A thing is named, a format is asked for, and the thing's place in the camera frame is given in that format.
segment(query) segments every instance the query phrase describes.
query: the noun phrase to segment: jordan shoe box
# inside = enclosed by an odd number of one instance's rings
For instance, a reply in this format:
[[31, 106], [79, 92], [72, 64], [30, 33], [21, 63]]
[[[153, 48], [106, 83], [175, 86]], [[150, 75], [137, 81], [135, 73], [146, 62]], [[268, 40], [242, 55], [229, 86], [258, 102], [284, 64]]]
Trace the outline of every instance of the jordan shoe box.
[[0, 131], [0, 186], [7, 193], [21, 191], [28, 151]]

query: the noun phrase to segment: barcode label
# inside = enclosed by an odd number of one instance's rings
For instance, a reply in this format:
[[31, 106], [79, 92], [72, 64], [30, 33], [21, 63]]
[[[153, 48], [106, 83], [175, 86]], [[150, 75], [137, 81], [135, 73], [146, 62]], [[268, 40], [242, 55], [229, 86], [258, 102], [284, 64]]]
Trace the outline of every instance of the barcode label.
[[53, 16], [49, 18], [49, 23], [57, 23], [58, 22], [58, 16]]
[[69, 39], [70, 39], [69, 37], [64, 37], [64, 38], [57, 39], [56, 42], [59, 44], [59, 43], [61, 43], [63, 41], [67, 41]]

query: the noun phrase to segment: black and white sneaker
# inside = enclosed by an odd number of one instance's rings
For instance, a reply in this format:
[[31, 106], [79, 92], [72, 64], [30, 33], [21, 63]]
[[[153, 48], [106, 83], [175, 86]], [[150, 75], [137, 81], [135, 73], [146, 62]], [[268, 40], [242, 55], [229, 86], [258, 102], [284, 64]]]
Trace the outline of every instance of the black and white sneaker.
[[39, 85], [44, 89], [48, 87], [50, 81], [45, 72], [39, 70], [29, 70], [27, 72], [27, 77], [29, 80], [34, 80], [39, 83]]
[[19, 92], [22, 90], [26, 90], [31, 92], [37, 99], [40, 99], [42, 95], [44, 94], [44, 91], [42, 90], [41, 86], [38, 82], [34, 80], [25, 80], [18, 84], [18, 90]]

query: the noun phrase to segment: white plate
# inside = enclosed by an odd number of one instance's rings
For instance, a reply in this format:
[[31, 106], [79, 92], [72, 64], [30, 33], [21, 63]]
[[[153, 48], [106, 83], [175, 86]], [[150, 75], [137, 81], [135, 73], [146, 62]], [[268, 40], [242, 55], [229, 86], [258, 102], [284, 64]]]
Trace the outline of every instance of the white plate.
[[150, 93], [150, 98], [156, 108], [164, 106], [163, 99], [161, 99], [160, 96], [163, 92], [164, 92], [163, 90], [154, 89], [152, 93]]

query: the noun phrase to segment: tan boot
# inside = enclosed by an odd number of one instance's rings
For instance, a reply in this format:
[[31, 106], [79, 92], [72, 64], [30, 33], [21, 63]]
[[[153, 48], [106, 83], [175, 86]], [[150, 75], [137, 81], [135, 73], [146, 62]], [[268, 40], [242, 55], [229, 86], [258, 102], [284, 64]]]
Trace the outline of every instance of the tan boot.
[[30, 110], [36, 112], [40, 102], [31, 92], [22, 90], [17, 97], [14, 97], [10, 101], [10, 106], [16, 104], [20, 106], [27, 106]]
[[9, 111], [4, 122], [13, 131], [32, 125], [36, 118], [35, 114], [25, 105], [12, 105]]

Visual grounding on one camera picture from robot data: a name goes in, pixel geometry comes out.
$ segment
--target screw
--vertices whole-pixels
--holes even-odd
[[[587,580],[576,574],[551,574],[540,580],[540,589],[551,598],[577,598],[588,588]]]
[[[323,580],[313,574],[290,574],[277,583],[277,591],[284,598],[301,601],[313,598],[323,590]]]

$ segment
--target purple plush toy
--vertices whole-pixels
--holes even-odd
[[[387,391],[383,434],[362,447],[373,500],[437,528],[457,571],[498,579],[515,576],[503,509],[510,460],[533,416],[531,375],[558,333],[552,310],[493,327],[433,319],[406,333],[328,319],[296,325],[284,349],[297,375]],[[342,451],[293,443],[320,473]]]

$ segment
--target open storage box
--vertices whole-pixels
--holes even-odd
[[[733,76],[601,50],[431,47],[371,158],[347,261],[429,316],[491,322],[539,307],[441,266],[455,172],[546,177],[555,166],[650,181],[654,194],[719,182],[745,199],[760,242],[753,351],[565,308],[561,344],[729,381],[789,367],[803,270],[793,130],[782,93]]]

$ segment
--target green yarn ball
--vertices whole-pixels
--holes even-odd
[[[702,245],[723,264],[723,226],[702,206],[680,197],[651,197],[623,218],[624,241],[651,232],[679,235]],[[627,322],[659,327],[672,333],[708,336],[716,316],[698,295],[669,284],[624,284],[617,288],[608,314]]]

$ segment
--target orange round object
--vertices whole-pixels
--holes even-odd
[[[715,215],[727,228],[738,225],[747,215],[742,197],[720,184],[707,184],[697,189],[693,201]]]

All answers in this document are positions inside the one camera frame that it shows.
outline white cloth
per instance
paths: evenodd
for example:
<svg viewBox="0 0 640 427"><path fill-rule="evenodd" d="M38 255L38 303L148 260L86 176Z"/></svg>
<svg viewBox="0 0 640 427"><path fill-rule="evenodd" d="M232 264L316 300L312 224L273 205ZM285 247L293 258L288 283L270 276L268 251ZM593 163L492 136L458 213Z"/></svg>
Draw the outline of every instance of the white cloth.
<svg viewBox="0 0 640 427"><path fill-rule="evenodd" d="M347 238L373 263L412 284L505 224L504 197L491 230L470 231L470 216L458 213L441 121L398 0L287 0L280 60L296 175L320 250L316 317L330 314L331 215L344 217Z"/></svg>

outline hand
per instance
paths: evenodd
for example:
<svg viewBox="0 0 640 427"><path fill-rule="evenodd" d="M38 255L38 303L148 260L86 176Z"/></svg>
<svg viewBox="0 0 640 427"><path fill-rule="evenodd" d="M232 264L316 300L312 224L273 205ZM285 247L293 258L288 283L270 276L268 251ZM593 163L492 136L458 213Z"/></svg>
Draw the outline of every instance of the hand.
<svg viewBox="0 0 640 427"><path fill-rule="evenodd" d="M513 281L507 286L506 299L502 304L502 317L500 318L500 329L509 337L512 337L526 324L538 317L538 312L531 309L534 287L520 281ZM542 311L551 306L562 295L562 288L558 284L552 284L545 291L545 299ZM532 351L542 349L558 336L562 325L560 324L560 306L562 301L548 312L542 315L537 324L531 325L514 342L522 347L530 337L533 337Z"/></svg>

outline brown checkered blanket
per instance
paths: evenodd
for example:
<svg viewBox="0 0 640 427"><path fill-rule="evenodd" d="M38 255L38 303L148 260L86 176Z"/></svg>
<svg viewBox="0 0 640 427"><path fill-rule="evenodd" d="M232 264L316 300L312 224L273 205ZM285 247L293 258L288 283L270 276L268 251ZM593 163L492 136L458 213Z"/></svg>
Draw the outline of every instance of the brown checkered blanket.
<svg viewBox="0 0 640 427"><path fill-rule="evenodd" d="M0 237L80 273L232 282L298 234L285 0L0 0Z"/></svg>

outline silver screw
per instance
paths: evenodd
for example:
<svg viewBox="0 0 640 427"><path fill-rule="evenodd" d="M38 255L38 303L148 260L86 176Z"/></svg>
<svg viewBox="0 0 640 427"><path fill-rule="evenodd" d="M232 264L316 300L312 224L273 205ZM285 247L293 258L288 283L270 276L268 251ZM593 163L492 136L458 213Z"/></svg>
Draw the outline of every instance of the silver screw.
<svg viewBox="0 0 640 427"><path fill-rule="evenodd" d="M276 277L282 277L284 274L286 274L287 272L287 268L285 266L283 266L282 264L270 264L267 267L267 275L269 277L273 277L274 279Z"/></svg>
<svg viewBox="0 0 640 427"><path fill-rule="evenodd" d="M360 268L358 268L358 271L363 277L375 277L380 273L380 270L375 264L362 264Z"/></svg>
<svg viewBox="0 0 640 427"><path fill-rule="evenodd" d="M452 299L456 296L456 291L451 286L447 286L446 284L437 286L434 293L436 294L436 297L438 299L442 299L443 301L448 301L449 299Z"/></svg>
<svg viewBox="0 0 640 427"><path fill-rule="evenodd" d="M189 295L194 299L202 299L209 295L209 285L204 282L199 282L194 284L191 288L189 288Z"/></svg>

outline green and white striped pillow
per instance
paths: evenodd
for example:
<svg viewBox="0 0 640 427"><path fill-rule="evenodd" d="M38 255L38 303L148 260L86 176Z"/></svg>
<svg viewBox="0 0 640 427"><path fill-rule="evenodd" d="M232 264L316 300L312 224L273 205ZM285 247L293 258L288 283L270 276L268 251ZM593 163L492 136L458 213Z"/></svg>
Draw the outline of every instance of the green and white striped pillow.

_Exercise aim_.
Copy whichever lines in the listing above hold "that".

_Solution for this exercise_.
A thing is named, a format is asked for, and the thing's place in the camera frame is given in that format.
All answers in this document are positions inside the one camera frame that it shows.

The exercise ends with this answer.